## Exercise description
Each line of the data holding "Would" should be found and copied.

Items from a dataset

────────

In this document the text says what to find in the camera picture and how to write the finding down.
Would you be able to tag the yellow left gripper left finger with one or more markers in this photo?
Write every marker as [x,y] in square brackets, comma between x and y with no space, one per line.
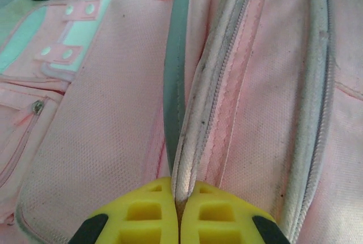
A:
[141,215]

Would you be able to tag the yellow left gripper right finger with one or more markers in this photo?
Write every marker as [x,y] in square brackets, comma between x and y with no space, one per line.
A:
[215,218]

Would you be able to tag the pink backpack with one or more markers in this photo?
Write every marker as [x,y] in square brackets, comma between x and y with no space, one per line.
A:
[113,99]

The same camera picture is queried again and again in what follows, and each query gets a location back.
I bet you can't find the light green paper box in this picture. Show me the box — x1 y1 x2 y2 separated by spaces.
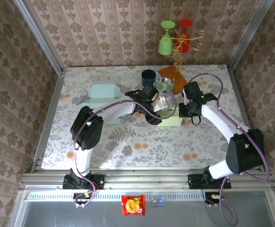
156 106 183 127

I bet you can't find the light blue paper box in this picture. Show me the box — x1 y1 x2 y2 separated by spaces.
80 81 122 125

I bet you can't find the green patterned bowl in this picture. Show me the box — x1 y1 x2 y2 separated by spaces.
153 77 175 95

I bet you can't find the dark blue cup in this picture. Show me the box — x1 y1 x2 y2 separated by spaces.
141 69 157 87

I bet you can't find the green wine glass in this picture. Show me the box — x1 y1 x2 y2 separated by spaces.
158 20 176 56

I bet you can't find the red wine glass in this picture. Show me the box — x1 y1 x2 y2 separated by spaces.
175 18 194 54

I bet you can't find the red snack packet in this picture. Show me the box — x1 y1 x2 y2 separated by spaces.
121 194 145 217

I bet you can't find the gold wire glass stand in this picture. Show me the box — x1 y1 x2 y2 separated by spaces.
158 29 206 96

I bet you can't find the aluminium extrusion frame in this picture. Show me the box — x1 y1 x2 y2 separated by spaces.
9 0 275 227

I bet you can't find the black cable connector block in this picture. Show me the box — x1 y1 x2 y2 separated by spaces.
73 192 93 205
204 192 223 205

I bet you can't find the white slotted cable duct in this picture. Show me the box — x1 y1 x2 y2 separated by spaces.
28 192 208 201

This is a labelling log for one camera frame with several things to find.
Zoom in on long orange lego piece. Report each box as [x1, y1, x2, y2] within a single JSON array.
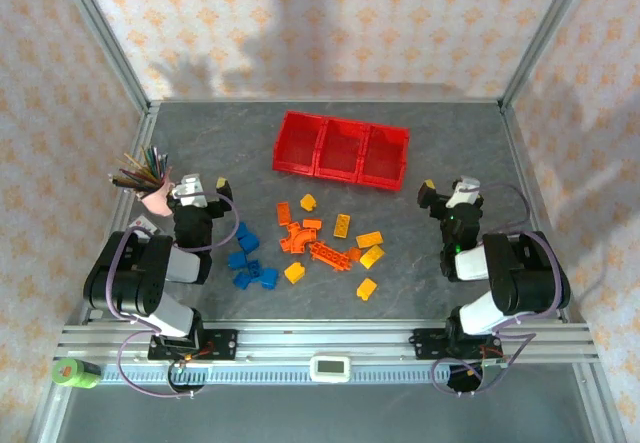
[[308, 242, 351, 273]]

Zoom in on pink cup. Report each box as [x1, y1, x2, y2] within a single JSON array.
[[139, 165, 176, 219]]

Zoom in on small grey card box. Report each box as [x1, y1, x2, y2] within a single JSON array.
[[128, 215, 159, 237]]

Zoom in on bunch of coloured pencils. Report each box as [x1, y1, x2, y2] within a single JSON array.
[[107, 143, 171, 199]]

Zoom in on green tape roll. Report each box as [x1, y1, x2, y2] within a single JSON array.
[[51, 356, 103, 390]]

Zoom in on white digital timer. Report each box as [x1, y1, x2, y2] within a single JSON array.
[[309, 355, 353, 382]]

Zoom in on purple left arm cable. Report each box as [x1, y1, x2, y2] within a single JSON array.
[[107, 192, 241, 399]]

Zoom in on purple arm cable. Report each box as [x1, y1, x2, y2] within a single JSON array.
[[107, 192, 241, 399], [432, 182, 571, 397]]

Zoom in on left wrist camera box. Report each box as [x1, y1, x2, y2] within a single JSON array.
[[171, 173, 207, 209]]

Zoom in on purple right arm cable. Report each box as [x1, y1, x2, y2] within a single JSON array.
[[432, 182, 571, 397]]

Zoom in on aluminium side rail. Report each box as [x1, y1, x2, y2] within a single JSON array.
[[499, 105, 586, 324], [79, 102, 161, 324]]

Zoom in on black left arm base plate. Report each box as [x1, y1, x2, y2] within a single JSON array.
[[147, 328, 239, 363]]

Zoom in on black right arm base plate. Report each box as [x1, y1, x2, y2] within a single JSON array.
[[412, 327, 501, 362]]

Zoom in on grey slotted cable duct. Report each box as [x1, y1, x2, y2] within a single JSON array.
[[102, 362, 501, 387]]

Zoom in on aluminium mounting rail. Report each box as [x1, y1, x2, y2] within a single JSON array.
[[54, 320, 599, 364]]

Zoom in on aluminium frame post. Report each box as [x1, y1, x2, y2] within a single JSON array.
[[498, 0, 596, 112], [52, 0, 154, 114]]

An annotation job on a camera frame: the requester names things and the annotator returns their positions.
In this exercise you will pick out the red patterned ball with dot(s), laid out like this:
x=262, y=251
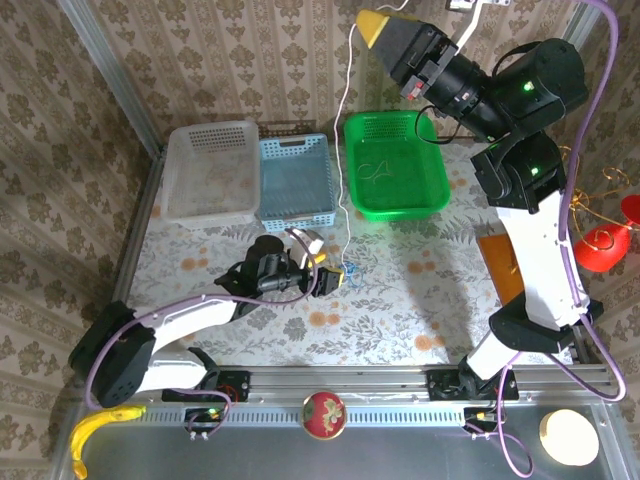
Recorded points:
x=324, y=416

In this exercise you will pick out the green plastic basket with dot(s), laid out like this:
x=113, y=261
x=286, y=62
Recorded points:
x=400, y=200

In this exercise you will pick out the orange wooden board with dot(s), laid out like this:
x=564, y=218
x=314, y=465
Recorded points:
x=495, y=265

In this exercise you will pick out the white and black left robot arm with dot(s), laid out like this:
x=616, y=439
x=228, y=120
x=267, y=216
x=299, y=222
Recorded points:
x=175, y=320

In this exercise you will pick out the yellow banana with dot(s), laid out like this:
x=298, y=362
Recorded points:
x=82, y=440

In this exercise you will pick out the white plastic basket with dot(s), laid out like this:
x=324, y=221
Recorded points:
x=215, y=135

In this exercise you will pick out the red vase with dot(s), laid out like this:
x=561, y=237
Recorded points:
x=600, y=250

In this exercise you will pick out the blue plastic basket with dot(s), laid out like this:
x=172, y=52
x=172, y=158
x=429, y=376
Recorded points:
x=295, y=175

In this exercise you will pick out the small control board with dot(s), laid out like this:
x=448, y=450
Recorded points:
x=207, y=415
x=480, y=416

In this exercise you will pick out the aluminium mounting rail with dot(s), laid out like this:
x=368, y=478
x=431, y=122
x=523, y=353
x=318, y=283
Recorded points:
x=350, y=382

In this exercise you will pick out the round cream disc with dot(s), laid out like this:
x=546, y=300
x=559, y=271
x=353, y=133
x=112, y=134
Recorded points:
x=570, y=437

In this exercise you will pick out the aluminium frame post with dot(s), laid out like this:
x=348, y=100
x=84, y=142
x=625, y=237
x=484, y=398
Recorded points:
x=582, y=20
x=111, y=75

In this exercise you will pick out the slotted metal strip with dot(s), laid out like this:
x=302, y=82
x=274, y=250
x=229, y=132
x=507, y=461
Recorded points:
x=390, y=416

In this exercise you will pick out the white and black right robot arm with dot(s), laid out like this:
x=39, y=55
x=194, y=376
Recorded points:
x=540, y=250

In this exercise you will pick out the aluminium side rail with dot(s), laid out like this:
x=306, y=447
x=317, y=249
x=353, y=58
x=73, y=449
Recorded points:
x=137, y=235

────────

## Problem solution
Would you be able to tag the yellow left gripper left finger with one or more markers in this photo?
Would you be able to tag the yellow left gripper right finger with one or more markers in this photo?
Would you be able to tag the pink backpack with one or more markers in this photo?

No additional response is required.